"Price TA" Traders Dream Market Come True...

The last 9 year period is certainly not typical behaviour of the major indices over the average 9 years. - Well Yes it was beacuse Dow Jones 30 & FTSE 100 both these Instruments - Have covered the same period as of A Swing High Phase over the same period of time. You will only be able to quantify the dips at Random Levels because Metric Length Calculation to Swing Lows proved - As inferior to the S&P 500 as well charting the Derivative through Charting Pattern Formation failed miserably as well. So at A Guess and The only chance in becoming successful at these type of entries - You are saying that you were cap-able of success by buying on the dips. Is that the point you are making - And if you were ? - Holds NO Valid Point - As to any sense what so ever - It is far better to hold on to the position throw the Long Term Than just for keep Trying sake participate in just trying to be A Clever Sod. - Now Dose That Answer the Point You Have Made Here. ?
Its has since come to my attention over the last week that - There remains further Un -discounted pips within this S&P 500 Derivative so Price has every change of Continuation Uptrend Phase. Sorry some Price Objectives were over looked at the time but have since been noticed. thanks for your time in this matter.
 
Not true. At some point all declines will bounce. Some will just blast away higher, and if you don't "chase the bounce", you get left in the dust.

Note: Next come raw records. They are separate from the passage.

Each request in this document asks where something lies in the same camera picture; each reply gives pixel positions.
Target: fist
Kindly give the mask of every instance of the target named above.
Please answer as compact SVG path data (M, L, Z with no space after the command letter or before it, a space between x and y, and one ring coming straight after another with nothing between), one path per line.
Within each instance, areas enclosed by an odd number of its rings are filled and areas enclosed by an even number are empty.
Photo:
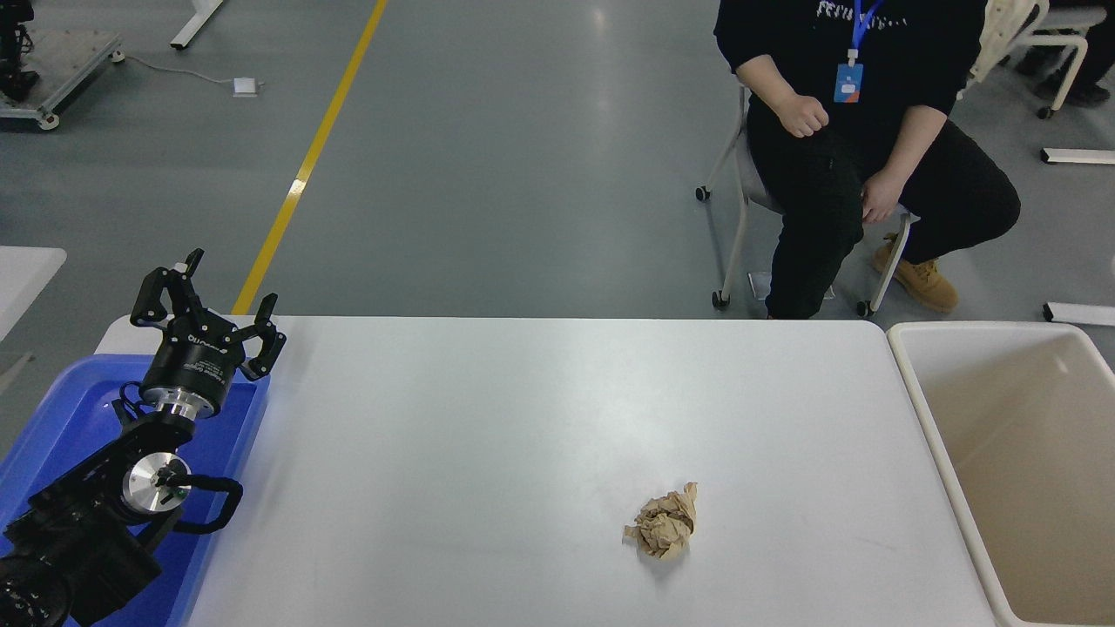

All you know is the "setup". You don't ever know for far it will carry or how long it will last. You have to evaluate that on the fly.
You aren’t taking the setup. Don’t kid yourself. You are waiting for the setup to work, getting in late and taking on unneeded risk.
 
TA, as a general rule is that Past Price is indicative of Future Prices and in a way a delay of what is about to happening next. It takes a long time to learn Chart Reading effectively. One must first apply the science through Chart Observation - Learn ones Charting Program & Patterns. Or Concildation Areas at best - Well if applying to US Indices - the US Stock Market. These are an Up Trend which are just starting out as Emerging Markets therefore there is no known Fundamentals or Secure Foundation to base these Indexes upon - Unless you are able to find the Top of the Monthly Chart Range - Which should than follow the Monthly Chart Low Cycle which is back to the bottom of the Chart once again within the Charting Scenarios for Indices - As a based rule of principal as What can be Expected Next.- So Look Out There`s A Humphrey about.
 
A Good Point Icranston from the rest of work - A higher high, for example, is not vague. It's not debatable. It either exists or it does not. And the reasons for its existence or lack thereof are immaterial. Cluttering the mind with irrelevancies makes the achievement of one's goals far more difficult than it needs to be.
 
A Good Point Icranston from the rest of work - A higher high, for example, is not vague. It's not debatable. It either exists or it does not. And the reasons for its existence or lack thereof are immaterial. Cluttering the mind with irrelevancies makes the achievement of one's goals far more difficult than it needs to be.

you smoke weed?
 
You aren’t taking the setup. Don’t kid yourself. You are waiting for the setup to work, getting in late and taking on unneeded risk.

If you care to make a point, you need to restate and make it clear. What you said above is "stupid speak".